I regret not punching my university professor in his big stupid scottish mouth when his response to my not understanding him was to loudly and repeatedly ask me if I was dyslexic in front on the entire class. I still wouldn't have a degree but I probably would have felt better.
But it's completely irrelevant. If somebody is an asshole, their nationality has nothing to do with it. You might want to edit the post before it becomes one of the things you regret doing LOL.
Dunno if it is irrelevant. For example, somebody with a Scottish, South African, Columbian or many other nationalities' accent telling me to eff off would make me pay more attention than, I don't know, a Kiwi, Italian, Welsh or numerous other accents.
What colour were his hair and eyes? How tall was he? Did he have facial hair? What was he wearing? Can't help feel that you've stuck his nationality in there because you somehow feel that it's relevant in establishing him as a bad 'un...

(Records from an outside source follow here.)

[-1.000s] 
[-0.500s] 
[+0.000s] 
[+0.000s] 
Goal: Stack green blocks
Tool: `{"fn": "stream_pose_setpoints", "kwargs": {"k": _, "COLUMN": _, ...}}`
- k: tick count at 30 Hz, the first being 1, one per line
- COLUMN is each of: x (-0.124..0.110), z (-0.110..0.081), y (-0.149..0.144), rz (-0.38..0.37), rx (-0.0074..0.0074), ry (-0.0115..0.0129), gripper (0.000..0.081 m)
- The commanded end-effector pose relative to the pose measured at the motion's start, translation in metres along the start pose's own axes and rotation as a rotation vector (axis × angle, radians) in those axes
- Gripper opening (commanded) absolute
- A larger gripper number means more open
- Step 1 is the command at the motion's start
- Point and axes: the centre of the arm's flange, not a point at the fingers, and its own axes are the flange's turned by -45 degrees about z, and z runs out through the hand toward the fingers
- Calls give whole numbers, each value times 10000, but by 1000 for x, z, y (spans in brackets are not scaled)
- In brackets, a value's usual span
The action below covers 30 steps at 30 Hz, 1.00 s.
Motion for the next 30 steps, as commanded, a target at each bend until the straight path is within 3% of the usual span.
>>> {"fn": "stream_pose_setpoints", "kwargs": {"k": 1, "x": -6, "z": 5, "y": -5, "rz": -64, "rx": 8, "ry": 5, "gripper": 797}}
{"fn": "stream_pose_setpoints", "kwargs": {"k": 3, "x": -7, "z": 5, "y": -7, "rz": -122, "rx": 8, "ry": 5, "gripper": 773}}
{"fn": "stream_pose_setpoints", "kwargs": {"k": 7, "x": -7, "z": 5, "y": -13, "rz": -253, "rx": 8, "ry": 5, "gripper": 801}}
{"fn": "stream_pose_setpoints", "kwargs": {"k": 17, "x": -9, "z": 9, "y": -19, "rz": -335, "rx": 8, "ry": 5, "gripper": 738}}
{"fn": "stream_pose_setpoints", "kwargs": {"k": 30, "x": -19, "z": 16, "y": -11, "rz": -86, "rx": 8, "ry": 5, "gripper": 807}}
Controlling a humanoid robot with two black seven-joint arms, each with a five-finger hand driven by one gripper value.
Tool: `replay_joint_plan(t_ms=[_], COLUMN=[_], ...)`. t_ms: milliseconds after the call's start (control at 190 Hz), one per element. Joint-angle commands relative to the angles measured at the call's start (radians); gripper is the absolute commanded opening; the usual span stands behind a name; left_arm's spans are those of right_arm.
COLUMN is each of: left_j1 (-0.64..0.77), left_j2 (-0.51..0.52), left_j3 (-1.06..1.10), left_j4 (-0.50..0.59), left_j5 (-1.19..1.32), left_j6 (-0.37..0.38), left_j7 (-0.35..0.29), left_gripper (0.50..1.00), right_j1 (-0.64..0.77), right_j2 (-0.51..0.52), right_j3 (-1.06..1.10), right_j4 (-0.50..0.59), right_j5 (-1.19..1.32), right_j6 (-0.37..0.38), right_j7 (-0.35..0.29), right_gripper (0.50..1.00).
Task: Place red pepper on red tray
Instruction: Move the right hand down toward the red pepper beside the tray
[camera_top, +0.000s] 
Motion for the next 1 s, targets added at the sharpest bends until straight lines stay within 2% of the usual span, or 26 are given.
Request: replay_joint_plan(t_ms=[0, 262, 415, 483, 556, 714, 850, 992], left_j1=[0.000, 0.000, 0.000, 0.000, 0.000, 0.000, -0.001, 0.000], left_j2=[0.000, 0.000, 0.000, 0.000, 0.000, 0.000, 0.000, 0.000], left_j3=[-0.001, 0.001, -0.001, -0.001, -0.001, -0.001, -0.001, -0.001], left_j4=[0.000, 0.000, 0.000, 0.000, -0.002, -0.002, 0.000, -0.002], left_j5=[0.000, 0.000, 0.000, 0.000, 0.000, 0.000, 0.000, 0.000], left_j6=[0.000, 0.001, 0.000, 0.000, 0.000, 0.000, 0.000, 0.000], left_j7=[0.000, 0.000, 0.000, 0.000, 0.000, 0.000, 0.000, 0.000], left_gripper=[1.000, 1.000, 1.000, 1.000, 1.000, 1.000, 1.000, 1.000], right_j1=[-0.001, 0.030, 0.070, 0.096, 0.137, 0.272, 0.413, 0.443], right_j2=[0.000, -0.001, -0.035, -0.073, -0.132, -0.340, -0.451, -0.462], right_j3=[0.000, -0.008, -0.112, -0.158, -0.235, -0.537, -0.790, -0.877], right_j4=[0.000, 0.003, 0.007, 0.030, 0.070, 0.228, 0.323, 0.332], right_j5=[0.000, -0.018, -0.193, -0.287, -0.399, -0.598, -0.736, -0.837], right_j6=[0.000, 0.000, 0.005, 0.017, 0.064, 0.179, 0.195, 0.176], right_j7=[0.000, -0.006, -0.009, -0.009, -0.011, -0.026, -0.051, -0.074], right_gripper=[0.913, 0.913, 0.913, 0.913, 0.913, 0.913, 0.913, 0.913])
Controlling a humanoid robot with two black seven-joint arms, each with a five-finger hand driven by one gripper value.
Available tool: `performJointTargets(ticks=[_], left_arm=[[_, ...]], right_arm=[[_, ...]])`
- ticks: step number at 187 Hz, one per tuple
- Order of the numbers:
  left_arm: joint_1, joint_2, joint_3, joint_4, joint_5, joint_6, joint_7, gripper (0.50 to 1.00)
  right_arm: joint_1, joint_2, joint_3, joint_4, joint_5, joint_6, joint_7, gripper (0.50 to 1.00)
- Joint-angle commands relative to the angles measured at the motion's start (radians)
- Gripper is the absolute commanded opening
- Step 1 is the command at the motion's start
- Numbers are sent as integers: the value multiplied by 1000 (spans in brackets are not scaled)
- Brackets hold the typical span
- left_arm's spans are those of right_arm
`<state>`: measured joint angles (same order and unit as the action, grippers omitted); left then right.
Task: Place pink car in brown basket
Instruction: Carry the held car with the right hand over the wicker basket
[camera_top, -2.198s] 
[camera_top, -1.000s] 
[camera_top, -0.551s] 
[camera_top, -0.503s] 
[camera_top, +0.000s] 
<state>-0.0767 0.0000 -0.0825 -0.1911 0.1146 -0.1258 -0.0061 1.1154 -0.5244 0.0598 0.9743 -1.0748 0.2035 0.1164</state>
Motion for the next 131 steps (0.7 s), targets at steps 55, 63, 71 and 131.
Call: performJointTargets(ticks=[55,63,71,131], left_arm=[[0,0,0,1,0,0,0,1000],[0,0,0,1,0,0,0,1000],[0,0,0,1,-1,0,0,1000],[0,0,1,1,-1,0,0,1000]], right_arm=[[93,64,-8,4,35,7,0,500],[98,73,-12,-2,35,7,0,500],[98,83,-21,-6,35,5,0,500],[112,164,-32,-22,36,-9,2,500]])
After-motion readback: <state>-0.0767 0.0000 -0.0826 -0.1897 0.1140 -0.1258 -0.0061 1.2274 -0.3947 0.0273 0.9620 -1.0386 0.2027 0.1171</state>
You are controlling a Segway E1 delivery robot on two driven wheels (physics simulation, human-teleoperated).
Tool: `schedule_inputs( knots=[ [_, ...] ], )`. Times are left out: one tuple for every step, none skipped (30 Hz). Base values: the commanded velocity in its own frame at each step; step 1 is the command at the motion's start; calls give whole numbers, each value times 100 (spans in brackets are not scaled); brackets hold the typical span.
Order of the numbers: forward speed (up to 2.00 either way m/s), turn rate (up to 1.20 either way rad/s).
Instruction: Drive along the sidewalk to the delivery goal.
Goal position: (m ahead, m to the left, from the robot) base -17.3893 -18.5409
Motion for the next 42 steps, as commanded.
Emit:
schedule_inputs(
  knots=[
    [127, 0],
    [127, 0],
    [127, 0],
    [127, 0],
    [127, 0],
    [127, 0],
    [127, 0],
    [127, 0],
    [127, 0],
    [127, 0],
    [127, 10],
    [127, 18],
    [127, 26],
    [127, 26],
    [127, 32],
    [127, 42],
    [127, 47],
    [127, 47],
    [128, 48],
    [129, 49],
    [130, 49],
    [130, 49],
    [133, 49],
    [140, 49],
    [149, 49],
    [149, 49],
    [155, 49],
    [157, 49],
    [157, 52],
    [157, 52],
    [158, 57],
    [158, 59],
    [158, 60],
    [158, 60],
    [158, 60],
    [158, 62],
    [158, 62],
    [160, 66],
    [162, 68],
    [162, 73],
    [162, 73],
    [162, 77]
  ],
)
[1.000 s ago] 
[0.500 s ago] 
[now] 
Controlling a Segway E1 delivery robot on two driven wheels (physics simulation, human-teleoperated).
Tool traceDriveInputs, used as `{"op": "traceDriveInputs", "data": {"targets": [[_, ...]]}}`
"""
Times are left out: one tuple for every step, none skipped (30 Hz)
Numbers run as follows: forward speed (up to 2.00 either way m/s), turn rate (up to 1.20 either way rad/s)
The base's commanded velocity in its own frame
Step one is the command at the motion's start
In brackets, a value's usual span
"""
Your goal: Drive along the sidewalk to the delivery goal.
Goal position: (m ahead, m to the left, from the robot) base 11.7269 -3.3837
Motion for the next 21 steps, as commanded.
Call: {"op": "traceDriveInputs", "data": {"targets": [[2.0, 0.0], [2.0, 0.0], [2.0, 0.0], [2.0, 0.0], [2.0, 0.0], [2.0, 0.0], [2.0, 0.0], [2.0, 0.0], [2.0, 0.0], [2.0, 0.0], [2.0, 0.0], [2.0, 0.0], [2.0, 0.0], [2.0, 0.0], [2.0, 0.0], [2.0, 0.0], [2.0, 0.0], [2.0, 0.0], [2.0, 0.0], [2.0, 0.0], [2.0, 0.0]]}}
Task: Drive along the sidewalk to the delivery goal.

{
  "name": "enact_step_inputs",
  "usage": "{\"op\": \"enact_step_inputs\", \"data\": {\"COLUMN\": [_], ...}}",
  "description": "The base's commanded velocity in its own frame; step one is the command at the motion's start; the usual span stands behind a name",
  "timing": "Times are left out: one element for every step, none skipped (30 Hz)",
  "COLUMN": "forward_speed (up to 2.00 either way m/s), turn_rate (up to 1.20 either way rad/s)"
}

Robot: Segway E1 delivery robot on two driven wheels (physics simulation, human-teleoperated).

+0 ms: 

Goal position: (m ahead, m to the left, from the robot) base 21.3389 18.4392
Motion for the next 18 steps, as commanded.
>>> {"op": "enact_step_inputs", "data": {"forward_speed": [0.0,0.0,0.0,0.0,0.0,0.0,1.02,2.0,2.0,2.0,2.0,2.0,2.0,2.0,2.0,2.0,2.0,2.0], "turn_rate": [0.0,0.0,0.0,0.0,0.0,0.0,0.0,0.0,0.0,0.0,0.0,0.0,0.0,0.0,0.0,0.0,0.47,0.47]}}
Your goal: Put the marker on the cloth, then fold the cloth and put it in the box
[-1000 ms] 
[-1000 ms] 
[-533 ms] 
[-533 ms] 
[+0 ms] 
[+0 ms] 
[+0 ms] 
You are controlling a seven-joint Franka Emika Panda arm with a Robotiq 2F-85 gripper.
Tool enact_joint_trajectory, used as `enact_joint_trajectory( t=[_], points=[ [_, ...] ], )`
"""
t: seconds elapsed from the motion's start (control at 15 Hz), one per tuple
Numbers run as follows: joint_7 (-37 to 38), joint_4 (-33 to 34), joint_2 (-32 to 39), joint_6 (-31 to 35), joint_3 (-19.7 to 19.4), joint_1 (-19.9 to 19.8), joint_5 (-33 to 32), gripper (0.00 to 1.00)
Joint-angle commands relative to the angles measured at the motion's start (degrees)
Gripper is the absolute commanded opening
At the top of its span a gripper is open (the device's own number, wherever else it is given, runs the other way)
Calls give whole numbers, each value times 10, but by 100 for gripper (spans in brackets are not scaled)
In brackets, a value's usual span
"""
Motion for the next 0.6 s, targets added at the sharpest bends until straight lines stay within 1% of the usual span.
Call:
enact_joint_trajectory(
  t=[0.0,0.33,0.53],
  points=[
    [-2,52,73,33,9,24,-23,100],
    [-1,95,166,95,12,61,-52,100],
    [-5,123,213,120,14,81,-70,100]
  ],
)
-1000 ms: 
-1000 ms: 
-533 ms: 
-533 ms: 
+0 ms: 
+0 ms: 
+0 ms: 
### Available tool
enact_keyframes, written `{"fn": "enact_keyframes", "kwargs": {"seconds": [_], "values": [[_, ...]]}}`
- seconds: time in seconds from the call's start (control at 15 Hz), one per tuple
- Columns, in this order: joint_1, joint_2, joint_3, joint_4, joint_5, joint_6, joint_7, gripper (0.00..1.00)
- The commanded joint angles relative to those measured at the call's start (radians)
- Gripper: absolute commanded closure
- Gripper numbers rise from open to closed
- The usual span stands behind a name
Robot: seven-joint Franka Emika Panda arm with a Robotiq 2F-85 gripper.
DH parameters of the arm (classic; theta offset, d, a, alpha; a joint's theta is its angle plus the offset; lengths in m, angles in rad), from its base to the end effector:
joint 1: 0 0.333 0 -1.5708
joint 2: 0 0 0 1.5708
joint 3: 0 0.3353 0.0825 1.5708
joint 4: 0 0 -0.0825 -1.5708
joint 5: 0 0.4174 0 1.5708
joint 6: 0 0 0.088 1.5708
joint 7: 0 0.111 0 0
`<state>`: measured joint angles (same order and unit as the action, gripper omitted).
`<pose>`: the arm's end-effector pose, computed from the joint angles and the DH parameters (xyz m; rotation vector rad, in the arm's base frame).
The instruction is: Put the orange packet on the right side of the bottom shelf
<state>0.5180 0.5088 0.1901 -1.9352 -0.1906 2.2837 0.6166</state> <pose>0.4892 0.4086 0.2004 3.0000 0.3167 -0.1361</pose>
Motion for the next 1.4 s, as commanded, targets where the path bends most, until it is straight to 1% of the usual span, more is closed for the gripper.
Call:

I'm in the middle of renovating my house; I got just as far as painting the coving and above the picture rail, and about 10% of the paint has peeled off. With hindsight, I should have realised sooner but it seems that the odd chalky finish to the walls and coving is the original distemper. It wipes off easily with a damp cloth, unless you've painted over it in which case it's a fight on your hands. Currently peeling off a mass of 1990s paint from the 1903 distemper, using 2020s duct tape: It's actually working, which was just as well as the profile of the coving makes it near impossible to strip with a knife. If only I'd known in advance, eh?
Leaving school at 14 for drugs. Not going back. Not going to college. Well, going for two days then getting smashed instead. Not allowing any psychiatrists to evaluate me, instead storming out in a strop. Gawd, you name it. But those are lessons, and lessons are learned. I don't regret it. Well, I have, but it's past now. Nothing I can do about it.
I regret starting a uni that I didn’t like instead of pursuing my true dream, I changed it after 4 years but I should have done it sooner I am now fortunately studying what I really like and I hope everything will go well!